Comparative Financial Highlights (Q1 2023 vs Q1 2024)
The following table provides a breakdown of the key financial metrics for the first quarter of the current and previous years:
| Financial Metric | Q1 2023 (Jan–Mar) | Q1 2024 (Jan–Mar) | Change (Amount/%) |
| Net Profit | Tk 3.65 Crore | Tk 6.52 Crore | +78.6% (Tk 2.87 Crore) |
| Interest Income from Loans | Tk 229 Crore | Tk 243 Crore | +Tk 14 Crore |
| Interest Expense on Deposits | Tk 181 Crore | Tk 184 Crore | +Tk 3 Crore |
| Loan Loss Provisions | Tk 21 Crore | Tk 47 Crore | +Tk 26 Crore |
Institutional Background
Established in 1981, IPDC Finance Limited (formerly known as Industrial Promotion and Development Company of Bangladesh Limited) holds the distinction of being the first private sector financial institution in the country. Since its inception, the company has played a pivotal role in developing the nation’s industrial sector.

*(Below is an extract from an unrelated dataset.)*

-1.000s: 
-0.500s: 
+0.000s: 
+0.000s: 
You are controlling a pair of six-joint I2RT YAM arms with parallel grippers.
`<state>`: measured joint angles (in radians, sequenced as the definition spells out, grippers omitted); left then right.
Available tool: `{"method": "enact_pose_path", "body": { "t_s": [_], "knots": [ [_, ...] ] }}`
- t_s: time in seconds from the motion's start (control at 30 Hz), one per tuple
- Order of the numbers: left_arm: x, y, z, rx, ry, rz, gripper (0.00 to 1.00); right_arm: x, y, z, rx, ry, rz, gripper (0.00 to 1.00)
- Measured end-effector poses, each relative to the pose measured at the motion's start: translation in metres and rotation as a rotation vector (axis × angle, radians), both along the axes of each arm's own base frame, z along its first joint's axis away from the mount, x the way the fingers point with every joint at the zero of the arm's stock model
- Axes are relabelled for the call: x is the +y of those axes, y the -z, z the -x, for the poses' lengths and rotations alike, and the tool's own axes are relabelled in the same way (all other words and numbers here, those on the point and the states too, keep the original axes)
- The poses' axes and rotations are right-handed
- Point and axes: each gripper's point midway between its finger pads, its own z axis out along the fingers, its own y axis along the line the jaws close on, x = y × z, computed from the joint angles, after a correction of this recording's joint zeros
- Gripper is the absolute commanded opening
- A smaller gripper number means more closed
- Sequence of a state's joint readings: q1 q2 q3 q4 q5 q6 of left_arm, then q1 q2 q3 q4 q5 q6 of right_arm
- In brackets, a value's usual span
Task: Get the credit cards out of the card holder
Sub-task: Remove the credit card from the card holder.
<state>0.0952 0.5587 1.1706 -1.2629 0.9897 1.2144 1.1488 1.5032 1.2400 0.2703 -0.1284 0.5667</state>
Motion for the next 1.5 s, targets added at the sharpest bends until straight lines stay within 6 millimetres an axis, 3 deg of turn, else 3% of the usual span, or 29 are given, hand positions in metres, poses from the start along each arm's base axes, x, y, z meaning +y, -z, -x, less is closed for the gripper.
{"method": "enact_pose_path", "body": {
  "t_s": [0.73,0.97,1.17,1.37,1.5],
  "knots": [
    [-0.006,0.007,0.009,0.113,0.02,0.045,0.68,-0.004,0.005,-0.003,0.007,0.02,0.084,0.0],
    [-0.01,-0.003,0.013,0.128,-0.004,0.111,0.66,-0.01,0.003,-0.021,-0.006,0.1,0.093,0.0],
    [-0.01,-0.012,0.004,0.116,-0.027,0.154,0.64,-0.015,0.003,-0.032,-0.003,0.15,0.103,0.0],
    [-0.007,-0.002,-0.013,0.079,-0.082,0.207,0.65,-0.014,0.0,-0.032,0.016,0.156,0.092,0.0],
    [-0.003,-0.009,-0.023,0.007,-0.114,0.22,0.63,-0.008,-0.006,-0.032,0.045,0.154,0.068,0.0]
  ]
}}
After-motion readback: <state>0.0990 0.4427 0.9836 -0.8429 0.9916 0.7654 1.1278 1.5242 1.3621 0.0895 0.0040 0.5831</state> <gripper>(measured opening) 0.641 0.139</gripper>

Over the decades, IPDC has diversified its portfolio from industrial finance to include consumer goods finance, home loans, and small and medium enterprise (SME) lending. The company is currently owned by a consortium of stakeholders, including the Government of Bangladesh, BRAC, Ayesha Abed Foundation, RSA Capital, and various general institutional and individual investors.
The latest financial report suggests that the company’s strategic focus on diversifying its loan portfolio and managing the cost of funds is yielding positive results. Despite the necessity of doubling its security provisions, the 79 per cent growth in net profit indicates a resilient operational performance in the early months of the fiscal year.